CASA: REGIONE, DIALOGO CON IMMOBILIARISTI SU ALLOGGI SFITTI PER PROCEDURE IDONEE A USO PER POLITICHE SOCIALI

 

GENOVA, 28 MAR - La proposta di legge di Rifondazione Comunista di requisire le terze case sfitte per risolvere emergenze abitative può essere rivista alla luce di proposte alternative. Lo ha annunciato il capogruppo regionale del Prc Marco Nesci in Consiglio regionale nel corso di un dibattito che ha impegnato l'assemblea per gran parte dei lavori. Nelle scorse settimane la proposta aveva suscitato polemiche sia da parte del centrodestra sia all'interno del centrosinistra. Il Consiglio ha quindi approvato un ordine del giorno che impegna la giunta a promuovere momenti di concertazione con le grandi proprietà immobiliari per l'uso degli alloggi sfitti a scopi sociali.
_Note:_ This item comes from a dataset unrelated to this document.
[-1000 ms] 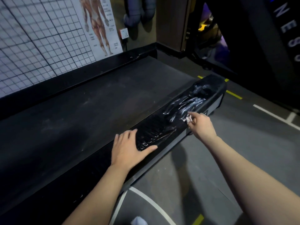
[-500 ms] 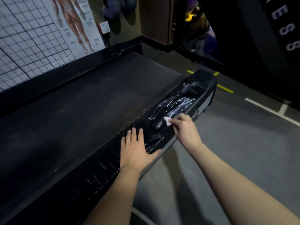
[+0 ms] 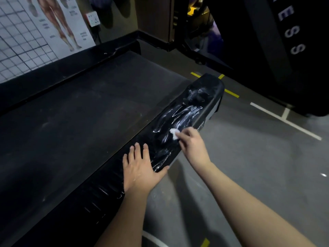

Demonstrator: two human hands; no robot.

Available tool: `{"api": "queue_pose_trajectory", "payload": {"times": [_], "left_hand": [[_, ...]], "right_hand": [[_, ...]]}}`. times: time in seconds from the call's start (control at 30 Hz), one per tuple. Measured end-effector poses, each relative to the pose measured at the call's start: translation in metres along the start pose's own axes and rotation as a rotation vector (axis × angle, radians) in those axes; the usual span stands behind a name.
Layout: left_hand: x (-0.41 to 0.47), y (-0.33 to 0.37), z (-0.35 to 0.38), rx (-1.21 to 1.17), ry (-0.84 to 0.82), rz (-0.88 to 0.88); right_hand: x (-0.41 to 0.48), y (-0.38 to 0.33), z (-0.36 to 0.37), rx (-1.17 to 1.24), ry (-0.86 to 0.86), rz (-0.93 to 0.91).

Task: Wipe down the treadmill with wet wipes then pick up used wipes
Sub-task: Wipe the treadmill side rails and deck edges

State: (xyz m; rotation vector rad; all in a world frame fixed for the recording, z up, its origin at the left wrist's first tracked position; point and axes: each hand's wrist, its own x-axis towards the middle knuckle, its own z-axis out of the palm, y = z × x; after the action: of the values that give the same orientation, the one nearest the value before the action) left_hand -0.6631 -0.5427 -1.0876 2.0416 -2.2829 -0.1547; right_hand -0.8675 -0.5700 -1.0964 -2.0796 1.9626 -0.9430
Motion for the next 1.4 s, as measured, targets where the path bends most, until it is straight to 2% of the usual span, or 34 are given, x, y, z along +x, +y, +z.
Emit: {"api": "queue_pose_trajectory", "payload": {"times": [0.1, 0.17, 0.23, 0.37, 0.47, 0.57, 0.7, 0.8, 0.9, 1.0, 1.1, 1.17, 1.33, 1.4], "left_hand": [[0.0, -0.001, 0.002, -0.003, 0.016, 0.003], [0.0, 0.0, 0.002, 0.003, 0.018, 0.004], [-0.001, -0.001, 0.002, 0.002, 0.017, 0.003], [0.0, 0.0, 0.002, 0.008, 0.008, -0.003], [0.0, -0.001, 0.004, -0.003, 0.025, 0.003], [0.001, -0.002, 0.006, -0.009, 0.023, 0.006], [0.001, -0.002, 0.007, -0.014, 0.031, 0.006], [0.001, -0.001, 0.006, -0.02, 0.027, 0.004], [0.0, -0.001, 0.005, -0.03, 0.031, 0.006], [0.001, 0.0, 0.005, -0.035, 0.027, -0.004], [0.001, 0.0, 0.006, -0.025, 0.034, 0.001], [0.001, 0.0, 0.006, -0.018, 0.036, -0.001], [0.001, 0.0, 0.006, -0.007, 0.031, -0.013], [0.001, 0.001, 0.005, -0.008, 0.035, -0.017]], "right_hand": [[0.011, 0.017, -0.014, 0.061, 0.137, 0.377], [0.012, 0.02, -0.025, 0.088, 0.186, 0.474], [0.009, 0.008, -0.031, 0.074, 0.159, 0.357], [-0.004, -0.011, -0.025, -0.014, -0.109, -0.132], [-0.002, -0.004, -0.013, -0.163, -0.221, -0.28], [0.036, 0.017, -0.018, -0.316, -0.163, -0.174], [0.092, 0.057, -0.029, -0.289, -0.196, 0.201], [0.095, 0.047, -0.027, -0.378, -0.263, 0.138], [0.068, 0.018, -0.02, -0.235, -0.238, 0.106], [0.032, -0.002, -0.01, -0.096, -0.271, -0.016], [0.032, -0.003, -0.009, -0.091, -0.316, -0.094], [0.058, 0.012, -0.01, -0.129, -0.293, -0.049], [0.125, 0.068, -0.022, -0.178, -0.112, 0.236], [0.129, 0.072, -0.021, -0.174, -0.088, 0.274]]}}
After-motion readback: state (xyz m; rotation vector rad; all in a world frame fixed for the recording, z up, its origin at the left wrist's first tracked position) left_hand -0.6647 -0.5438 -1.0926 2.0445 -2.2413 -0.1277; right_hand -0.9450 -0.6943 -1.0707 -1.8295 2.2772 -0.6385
Al termine della discussione, durante la quale tutto il centrodestra ha criticato a fondo la proposta del Prc di requisire le terze case sfitte, la maggioranza di centrosinistra ha fatto approvare un ordine del giorno che da' atto alla giunta di avere operato positivamente per risolvere il problema della crisi degli alloggi popolari. L'assessore regionale alle politiche abitative, Maria Bianca Berruti, ha risposto a una mozione del capogruppo di An Gianni Plinio sul censimento del patrimonio abitativo spiegando tra l' altro che questo e' gia stato fatto e ha evidenziato come la precedente giunta di centrodestra non abbia risolto il problema. L'assessore ha ribadito che uno degli obiettivi della giunta e' quella di salvaguardare il patrimonio pubblico che va venduto solo in condizioni particolari. L'ex presidente Sandro Biasotti ha criticato la proposta di Rifondazione affermando tra l'altro che non servirebbe a niente dare una casa a una famiglia per 18 mesi.